NEW YORK — Orchard Street is New York City's mecca for bargain hunters.
Lined with little shops, this narrow street is the heart of New York's colorful Lower East Side, a collection of neighborhoods where waves of immigrants (Chinese, Italians, Ukranians, Latin Americans and Jews from other nations) settled after arriving in the United States.
Orchard Street has always been the area's retail center. During the mid-1800s, large, fashionable department stores, including Lord & Taylor, had their elegant headquarters here.
When these stores moved uptown, smaller shops--without fancy decor and frills--replaced them.
Orchard Street was dressed with a collection of fine tailor shops, mostly manned by Jewish immigrants. Gradually, other vendors, including those who operated from pushcarts, rounded out the selection of goods to include ready-to-wear clothing, accessories and other dry goods.
Orchard Street and its cross streets (Grand, Rivington, Stanton and Delancey, bounded by Canal and Houston) have about 300 shops. Many are no bigger than a hole in the wall, and are unappealing from the outside. Other shop fronts may have been spruced up with high-tech touches, but Orchard Street shopping is basically no-frills.

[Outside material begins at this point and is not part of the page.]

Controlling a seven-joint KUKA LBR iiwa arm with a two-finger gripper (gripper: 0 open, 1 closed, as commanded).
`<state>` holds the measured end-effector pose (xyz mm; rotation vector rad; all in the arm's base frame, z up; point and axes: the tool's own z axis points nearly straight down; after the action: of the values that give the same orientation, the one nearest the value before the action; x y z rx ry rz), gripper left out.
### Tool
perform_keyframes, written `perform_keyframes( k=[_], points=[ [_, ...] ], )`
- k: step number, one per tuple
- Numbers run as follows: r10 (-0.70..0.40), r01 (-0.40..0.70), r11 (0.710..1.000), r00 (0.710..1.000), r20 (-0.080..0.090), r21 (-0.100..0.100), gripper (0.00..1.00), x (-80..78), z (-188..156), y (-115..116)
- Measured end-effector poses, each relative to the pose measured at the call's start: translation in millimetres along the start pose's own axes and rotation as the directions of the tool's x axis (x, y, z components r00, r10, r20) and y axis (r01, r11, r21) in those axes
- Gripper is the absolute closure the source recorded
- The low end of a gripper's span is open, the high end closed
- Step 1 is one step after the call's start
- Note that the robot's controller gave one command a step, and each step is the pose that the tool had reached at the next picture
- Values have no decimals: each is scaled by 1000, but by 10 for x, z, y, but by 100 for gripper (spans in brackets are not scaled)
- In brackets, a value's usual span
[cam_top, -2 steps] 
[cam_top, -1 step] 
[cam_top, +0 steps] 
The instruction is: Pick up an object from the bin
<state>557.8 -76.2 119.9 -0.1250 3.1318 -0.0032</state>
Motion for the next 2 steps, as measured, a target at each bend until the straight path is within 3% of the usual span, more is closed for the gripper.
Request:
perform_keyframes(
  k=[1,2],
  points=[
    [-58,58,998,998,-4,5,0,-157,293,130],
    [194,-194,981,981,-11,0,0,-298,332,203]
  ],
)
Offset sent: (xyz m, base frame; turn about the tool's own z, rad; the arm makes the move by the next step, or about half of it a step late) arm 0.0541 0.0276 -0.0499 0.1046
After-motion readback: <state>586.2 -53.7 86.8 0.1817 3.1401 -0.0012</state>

Merchandise is stacked on shelves, crammed onto racks, hung from the ceiling and spilling out into the street. Bargaining is not standard procedure, but some vendors will initiate price negotiations if you say you like something but can't afford it. It's definitely worth a try.

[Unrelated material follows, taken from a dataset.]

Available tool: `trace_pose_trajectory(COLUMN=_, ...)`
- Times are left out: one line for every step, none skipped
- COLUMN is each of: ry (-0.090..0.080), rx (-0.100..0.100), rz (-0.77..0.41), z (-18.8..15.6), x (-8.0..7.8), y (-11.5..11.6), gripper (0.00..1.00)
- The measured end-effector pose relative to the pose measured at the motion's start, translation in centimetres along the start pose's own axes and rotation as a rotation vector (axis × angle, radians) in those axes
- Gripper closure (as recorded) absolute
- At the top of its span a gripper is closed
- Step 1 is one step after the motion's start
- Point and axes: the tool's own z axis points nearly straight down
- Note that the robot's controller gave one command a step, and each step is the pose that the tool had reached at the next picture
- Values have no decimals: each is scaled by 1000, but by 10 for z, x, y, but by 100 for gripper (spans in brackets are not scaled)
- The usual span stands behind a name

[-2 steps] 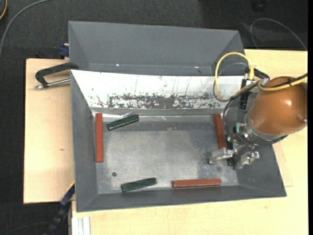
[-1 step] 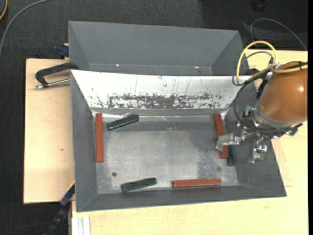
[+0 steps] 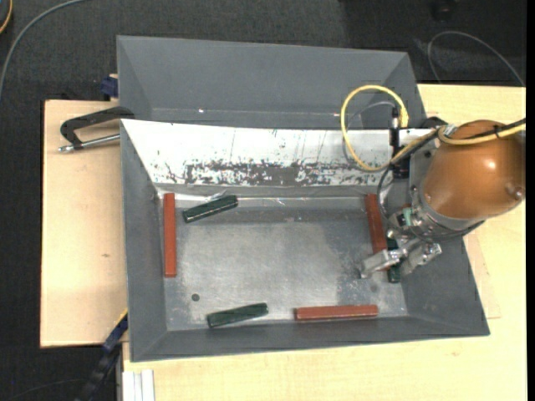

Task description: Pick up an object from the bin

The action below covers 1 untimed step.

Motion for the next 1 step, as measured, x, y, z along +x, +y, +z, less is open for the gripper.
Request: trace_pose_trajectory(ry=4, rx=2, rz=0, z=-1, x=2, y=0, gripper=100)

Crowds of bargain hunters flock to Orchard Street on Sundays, when all the stores are open and the street is closed to automobile traffic. Many shops (particularly those owned by Jewish merchants) are closed on Saturdays; some are also closed on Friday afternoons.
Lines of customers form on the streets, waiting to get into popular shops. Discounted prices make it all worthwhile. Don't hesitate to wander into a shop for a quick reconnaissance, even if the storefront is unprepossessing or the storekeeper (who may be hawking his wares outside) seems a bit brusk.
Some of the Best
Shopping Orchard Street usually yields a crop of fabulous bargains. Here are some of the street's best shops:
At R. C. Sultan Ltd. (No. 55) you'll find fabulous men's and women's hosiery. Socks and stockings of all colors and styles peek out from plastic bags that are spilling off shelves and out of bins. Women's brands include Hanes and Perry Ellis, discounted to $2 a pair and up.

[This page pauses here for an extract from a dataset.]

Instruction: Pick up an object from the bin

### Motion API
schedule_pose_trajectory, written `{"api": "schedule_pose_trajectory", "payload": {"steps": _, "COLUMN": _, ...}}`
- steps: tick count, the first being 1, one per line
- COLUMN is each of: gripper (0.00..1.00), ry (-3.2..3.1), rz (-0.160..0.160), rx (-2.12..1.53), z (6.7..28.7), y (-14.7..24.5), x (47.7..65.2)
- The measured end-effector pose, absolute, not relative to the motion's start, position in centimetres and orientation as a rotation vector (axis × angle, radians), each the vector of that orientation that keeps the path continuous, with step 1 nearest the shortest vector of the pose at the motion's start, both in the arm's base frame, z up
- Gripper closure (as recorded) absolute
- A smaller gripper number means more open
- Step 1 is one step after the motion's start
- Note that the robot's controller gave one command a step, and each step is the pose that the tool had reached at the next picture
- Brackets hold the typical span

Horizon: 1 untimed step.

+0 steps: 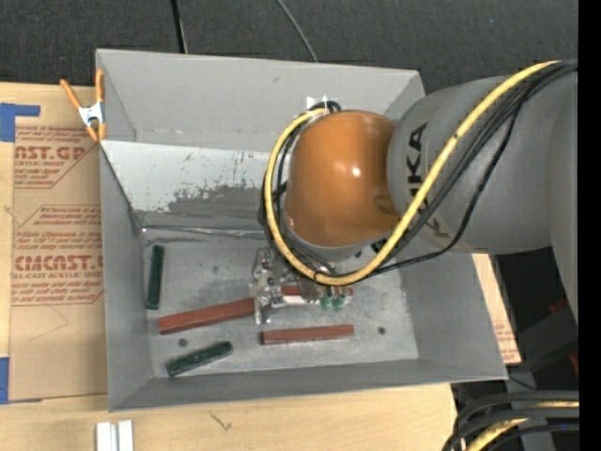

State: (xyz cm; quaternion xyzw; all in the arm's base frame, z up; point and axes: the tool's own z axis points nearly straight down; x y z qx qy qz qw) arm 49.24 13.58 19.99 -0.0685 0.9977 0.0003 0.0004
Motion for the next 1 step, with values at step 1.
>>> {"api": "schedule_pose_trajectory", "payload": {"steps": 1, "gripper": 1.00, "ry": 3.128, "rz": 0.000, "rx": -0.340, "z": 23.13, "y": 13.13, "x": 49.27}}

Men's styles are by Henry Grethel, Christian Dior, Pierre Cardin and other leading designers. These and top label underwear sell for about 20% less than list. The store keeps some close-outs and specials hidden away for special customers. Asking salespeople about them may yield a treasure.
A. W. Kaufman (No. 73) specializes in lingerie. Three generations of the Kohn family have presided over floor-to-ceiling racks crammed with lovely, lacy nightgowns and peignoirs by Christian Dior and other top designers.
These are sold at about 40% less than uptown prices. Super comfortable Swiss cotton panties, teddies and other under things by Hanro sell for $6 and up. Cuddly cotton flannel nighties go for $29, terrific terry robes for $38 and luxurious silk pajamas for about $100.
If you don't find the lingerie you're looking for at A. W. Kaufman, head across the street to Louis Chock (No. 74), where there are nighties and undies galore. Chock's prices made the wading through plastic bags and elbowing through crowds worthwhile.
Emporio (No. 88) has fabulous, trendy men's Italian imported footwear. Leather or canvas loafers, oxfords and other styles, in standard or wildly unusual colors, are $50 to $100. There are also some men's chic casual clothes.
At No. 97, Carry On Luggage offers a wide range of carrying bags you might need to transport all your purchases home. There are other luggage shops on Orchard Street, but this one has the biggest selection and most reasonable prices on suitcases of various sizes, garment bags and other luggage.
Little Rascals (No. 101) offers imported children's clothes (14 months to 14 years), including close-outs and odd lots from Italian and French labels. Prices are excellent, especially on charming classic styles that are sometimes hard to find at any price.
Little velvet dresses with lace collars sell for $45 and up, stylishly sturdy loden coats with braid trim are about $60. Lace knee socks cost about $6. The shoe department features Italian imports only, including loafers, boots and patent-leather Mary Janes for $50 and up.
Best bargains are out-of-season items sold at 50% off the shop's already discounted price. Buys are abundant at January and July clearance sales, offering 20% to 50% off ticketed prices.